What you need to do
Using the data below, report how many lines hold the word "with". Include nothing else in the reply.

(Provided data begins)

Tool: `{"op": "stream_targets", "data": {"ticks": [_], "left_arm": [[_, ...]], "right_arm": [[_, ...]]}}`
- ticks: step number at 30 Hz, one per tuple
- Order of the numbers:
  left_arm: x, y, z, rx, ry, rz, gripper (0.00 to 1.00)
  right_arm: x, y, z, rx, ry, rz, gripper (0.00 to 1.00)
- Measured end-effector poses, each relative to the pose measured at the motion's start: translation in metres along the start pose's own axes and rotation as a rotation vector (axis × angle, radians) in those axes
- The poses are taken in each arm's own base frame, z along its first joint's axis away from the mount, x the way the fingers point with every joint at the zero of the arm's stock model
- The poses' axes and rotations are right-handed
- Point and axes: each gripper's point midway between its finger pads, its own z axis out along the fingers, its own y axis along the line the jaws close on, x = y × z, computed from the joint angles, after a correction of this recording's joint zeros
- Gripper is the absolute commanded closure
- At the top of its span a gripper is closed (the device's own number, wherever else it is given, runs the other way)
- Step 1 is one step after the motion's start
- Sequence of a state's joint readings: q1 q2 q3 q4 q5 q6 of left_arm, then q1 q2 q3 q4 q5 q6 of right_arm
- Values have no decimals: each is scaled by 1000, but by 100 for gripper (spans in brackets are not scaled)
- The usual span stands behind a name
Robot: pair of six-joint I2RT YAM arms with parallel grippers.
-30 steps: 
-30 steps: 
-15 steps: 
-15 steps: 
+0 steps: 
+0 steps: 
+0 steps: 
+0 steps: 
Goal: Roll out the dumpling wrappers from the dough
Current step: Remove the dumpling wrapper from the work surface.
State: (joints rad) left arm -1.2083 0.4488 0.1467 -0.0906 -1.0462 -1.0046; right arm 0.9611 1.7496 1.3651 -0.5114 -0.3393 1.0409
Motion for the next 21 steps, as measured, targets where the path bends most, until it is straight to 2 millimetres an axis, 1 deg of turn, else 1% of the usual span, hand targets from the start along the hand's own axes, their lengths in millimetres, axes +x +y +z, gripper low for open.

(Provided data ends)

Response below
2